Tytuł wpisu w pamiętniku odchudzania:
Tydzień 2gi dzień 5ty


Dziś wstałam przed szóstą, tak mnie ręka bolała, że nie mogłam leżeć, a właściwie to nie ból, tylko straszne drętwienie, co jakiś czas się nasila.
Ale nie ma tego złego, dzień o wiele dłuższy, pranie zrobione, właśnie skończyłam poranny trening, godzinka na plecy i nogi i 16 minut brzucha. I teraz można wziąć się za sprzątanie i pracę.
Śmieszy mnie nazwa "brzuszki", brzuszki mają małe dzieci, a ja nawet boję się nazwać co mam, wielki brzuchol... i ja mam robić "brzuszki".....?

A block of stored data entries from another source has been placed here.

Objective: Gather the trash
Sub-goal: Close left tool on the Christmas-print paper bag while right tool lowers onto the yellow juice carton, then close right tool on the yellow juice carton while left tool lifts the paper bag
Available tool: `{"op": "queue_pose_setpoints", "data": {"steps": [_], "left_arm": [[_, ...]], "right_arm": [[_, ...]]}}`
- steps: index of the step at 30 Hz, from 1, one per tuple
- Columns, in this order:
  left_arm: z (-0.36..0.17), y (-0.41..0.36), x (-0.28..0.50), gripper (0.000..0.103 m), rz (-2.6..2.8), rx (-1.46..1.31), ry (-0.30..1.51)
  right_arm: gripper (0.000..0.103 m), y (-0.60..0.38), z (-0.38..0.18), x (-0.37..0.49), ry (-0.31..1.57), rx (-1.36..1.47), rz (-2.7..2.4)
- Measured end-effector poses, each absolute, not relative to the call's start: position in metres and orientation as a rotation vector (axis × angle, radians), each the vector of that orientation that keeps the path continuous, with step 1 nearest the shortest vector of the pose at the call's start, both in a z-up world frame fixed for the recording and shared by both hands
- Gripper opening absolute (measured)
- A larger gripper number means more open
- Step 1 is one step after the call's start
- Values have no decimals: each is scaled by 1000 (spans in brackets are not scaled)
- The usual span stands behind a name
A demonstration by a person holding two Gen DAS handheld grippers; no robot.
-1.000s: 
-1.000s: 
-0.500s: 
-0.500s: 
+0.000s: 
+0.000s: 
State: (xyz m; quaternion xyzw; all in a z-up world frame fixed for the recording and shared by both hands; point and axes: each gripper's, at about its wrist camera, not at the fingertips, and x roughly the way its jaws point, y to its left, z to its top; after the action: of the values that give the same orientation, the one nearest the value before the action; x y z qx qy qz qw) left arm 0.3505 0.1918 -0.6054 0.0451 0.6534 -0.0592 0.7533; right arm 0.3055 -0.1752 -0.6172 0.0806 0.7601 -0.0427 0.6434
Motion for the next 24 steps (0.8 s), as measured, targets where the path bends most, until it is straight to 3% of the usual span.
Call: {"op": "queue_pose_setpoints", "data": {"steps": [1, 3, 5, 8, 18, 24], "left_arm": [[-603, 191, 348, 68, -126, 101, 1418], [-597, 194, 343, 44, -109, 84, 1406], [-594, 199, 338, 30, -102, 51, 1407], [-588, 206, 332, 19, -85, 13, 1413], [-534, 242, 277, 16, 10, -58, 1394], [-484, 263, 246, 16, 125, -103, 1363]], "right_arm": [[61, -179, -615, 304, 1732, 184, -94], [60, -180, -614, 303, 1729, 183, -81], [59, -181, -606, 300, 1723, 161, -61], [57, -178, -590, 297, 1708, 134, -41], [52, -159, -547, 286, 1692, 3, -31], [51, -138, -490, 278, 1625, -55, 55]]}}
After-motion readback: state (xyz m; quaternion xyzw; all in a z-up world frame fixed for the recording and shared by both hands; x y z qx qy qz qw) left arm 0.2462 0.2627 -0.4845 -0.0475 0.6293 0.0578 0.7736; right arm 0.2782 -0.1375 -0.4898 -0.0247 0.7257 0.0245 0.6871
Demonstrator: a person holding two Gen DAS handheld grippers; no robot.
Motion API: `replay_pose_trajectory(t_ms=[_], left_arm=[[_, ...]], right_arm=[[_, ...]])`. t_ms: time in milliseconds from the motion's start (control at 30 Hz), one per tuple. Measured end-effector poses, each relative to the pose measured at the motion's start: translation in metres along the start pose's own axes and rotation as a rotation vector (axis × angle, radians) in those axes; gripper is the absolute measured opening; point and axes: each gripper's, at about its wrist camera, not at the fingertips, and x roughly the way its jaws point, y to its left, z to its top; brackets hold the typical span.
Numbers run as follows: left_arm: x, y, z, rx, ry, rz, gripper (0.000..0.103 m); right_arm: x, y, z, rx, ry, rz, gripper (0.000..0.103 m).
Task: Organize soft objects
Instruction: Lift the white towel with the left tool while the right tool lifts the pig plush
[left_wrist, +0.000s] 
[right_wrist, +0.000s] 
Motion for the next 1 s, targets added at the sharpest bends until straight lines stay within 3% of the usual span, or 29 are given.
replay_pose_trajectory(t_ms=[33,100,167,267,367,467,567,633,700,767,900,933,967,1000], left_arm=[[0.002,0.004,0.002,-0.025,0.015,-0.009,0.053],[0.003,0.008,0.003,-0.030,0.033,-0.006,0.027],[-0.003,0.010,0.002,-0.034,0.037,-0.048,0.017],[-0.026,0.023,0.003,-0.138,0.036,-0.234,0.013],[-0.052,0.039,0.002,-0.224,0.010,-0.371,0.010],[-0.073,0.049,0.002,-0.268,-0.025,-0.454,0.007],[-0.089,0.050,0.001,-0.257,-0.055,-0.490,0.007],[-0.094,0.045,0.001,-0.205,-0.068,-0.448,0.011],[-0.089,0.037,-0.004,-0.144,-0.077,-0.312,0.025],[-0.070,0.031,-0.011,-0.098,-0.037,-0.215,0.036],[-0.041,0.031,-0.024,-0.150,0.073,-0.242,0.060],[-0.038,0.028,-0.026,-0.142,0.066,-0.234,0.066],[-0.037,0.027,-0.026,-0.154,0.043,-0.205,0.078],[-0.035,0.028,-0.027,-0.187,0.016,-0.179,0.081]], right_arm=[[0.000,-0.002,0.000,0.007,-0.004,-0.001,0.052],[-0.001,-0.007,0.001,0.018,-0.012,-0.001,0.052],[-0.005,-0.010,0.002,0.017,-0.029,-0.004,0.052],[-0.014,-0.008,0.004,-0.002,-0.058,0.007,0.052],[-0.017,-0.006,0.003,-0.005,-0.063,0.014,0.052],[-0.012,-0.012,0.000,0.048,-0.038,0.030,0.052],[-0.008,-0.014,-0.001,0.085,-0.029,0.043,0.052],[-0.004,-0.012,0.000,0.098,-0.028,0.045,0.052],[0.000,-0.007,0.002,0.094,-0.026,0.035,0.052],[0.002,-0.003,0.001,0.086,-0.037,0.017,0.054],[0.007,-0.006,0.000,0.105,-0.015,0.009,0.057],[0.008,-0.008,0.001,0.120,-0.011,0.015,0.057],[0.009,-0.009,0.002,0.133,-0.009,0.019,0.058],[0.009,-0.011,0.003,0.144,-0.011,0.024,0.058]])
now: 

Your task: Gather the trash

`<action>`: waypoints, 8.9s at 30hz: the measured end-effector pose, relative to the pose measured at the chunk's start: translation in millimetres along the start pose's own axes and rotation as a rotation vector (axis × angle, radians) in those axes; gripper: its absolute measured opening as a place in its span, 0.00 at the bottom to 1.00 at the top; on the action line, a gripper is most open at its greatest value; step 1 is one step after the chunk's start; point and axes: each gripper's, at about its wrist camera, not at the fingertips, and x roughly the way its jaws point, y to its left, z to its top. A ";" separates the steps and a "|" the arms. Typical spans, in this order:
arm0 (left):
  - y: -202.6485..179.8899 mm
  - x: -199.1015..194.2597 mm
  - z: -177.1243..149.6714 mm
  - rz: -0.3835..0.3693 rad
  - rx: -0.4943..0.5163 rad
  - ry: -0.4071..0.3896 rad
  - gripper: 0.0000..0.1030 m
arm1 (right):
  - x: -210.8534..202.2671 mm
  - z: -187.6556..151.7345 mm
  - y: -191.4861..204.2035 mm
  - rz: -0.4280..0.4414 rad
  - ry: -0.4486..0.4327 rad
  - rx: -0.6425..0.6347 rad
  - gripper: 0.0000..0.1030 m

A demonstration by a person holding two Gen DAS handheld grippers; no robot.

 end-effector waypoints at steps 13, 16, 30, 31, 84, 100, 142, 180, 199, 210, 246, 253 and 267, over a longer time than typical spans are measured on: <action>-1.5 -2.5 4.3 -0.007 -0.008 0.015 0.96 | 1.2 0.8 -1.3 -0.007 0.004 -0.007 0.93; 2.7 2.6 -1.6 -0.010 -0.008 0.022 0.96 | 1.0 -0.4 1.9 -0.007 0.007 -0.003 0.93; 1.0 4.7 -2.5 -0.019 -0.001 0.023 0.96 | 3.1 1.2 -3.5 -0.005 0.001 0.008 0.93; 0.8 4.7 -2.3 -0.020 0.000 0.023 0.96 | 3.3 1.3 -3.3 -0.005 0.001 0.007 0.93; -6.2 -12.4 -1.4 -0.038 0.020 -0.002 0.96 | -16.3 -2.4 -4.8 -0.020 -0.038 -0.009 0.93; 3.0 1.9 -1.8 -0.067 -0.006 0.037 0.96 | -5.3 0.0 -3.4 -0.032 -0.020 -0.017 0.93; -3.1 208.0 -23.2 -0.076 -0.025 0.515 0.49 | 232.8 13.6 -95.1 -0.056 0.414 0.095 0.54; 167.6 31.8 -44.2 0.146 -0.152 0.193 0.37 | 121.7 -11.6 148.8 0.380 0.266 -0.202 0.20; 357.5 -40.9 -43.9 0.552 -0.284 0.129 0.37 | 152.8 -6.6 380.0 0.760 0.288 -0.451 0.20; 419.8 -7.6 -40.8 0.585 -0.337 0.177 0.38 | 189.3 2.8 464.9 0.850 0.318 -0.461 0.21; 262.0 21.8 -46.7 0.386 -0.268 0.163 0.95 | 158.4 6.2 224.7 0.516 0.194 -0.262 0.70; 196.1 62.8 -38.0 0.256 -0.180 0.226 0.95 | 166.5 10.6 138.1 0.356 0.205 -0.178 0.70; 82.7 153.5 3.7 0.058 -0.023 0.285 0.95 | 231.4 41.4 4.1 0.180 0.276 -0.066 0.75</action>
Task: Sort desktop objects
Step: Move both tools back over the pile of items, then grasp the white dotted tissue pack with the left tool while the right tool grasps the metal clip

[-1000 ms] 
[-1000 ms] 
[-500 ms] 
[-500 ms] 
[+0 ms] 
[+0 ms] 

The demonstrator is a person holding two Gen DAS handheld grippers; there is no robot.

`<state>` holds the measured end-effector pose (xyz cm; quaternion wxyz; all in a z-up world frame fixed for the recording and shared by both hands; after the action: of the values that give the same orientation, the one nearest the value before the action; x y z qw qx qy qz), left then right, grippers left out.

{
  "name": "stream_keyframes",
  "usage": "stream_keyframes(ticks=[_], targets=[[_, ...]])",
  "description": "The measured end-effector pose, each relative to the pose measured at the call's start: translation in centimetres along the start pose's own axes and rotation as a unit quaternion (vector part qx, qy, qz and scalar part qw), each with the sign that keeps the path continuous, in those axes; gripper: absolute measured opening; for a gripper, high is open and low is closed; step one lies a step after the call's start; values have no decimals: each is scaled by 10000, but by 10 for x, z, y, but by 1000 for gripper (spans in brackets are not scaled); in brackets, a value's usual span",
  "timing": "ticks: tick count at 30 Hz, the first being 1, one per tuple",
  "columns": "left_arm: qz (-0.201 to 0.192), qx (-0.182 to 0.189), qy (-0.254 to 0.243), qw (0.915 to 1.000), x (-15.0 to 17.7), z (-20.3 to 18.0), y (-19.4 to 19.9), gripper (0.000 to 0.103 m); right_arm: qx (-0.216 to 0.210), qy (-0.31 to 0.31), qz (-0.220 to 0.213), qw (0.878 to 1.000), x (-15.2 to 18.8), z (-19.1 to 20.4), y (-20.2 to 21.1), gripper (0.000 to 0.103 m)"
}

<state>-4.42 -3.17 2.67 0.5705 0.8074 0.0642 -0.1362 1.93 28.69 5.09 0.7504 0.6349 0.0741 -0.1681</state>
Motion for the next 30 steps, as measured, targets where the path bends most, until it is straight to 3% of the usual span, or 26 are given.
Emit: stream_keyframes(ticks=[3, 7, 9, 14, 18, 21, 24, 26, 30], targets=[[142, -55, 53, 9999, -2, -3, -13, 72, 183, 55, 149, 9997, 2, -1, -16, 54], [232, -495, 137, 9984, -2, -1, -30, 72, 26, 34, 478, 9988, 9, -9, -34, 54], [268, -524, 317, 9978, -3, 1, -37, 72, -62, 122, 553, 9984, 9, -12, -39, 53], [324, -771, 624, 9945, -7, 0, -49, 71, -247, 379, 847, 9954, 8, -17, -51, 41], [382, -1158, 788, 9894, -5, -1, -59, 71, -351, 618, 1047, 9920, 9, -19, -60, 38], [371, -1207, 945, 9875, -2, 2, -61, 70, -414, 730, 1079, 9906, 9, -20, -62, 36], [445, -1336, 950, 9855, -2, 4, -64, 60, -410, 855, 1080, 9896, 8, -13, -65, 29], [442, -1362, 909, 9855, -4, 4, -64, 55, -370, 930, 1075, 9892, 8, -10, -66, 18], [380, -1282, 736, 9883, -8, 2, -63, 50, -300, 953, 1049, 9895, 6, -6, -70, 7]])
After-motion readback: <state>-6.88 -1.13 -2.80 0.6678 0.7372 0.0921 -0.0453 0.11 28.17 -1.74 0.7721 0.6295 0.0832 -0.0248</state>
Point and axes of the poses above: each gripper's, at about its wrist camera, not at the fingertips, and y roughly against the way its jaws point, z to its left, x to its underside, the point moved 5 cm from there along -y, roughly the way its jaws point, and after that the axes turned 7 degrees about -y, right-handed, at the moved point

Wczoraj niewiele zgrzeszyła, główny grzech, to trafiłam do znajomej, która bawi się w robienie nalewek i była degustacja, po maleńkim kieliszku, ale kilka rodzai.... wymiatała wiśniowa, pycha.....
Zaraz idę pod prysznic i wcinać owsiankę. Dzisiejszy dzień ma się zakończyć grillem, tym razem nie u mnie tylko u sąsiadów,  idę tam z sałatką i jakimś mięchem i mam silne postanowienie...... trzymajcie kciuki co bym wytrzymała.
  • wysocka78

    wysocka78

    20 sierpnia 2013, 09:10

    ech, ale mnie rozbawilaś tym brzucholem, pierwszy raz patrzę na brzuszki z Twojego punktu widzenia!

  • MllaGrubaskaa

    MllaGrubaskaa

    12 sierpnia 2013, 08:39

    Domowe nalewki, jak ktoś umie zrobić niebo w gębie ;)) Pamiętam jak się jakiś czas temu z koleżanką raczyłyśmy ;) skończyło się kacem gigantem, ale warto było.

  • efka55

    efka55

    10 sierpnia 2013, 14:16

    Nie nudzę się na orbitreku bo włączam audiobooka lub zerkam w tv. Ostatnio słucham Mikołajka czytanego przez J.Stuhra. Czasami dopada mnie tylko głupia myśl, że marnuję czas a robota leży.

  • Kasia2701

    Kasia2701

    9 sierpnia 2013, 23:59

    Raz na jakiś czas to nie grzech się najeść jedzonka z grilla od razu się nie przytyję :)))) POWODZENIA

  • nagietkadietka

    nagietkadietka

    9 sierpnia 2013, 09:53

    tak ćwiczę z Callan, Bojarską próbowałam ale nie leży mi kompletnie . resztę napiszę na PW,

  • Mileczna

    Mileczna

    9 sierpnia 2013, 09:13

    pewno ,że wytrzymasz....chociaż zgadzam sie z "Asiulą" ,że nie ma co przesadzać :))) no a brzuszki bo masz mieć po tym brzuszek :))) juz duzo pozytywniej tu u Ciebie - bardzo sie cieszę :))) i życzę mega udanego grilla - w końcu chodzi o spotkanie a nie tylko o jedzenie :)

  • Asiula.m1982

    Asiula.m1982

    9 sierpnia 2013, 09:02

    Nie ma co popadać w przesadę :) Kawałek mięsa z grilla z sałatką nikomu nie zrobi krzywdy. Najważniejsze to zachować umiar. A na grillu tłuszczyk z mięcha się wytapia więc jest dietetyczne ;)

  • lovecake33

    lovecake33

    9 sierpnia 2013, 08:59

    W tym roku moja północ to Morze Północne, Jutlandia Północna - Dania :)

  • sylawiap80

    sylawiap80

    9 sierpnia 2013, 08:53

    Oj to będzie cięzko,ale jak ja daje rade i nie jem mięcha z grilla ani żadnego innego oprócz rybki i kurczaka to nie ma takiego kto by nie dał rary,także spokojnie Ty dasz rade.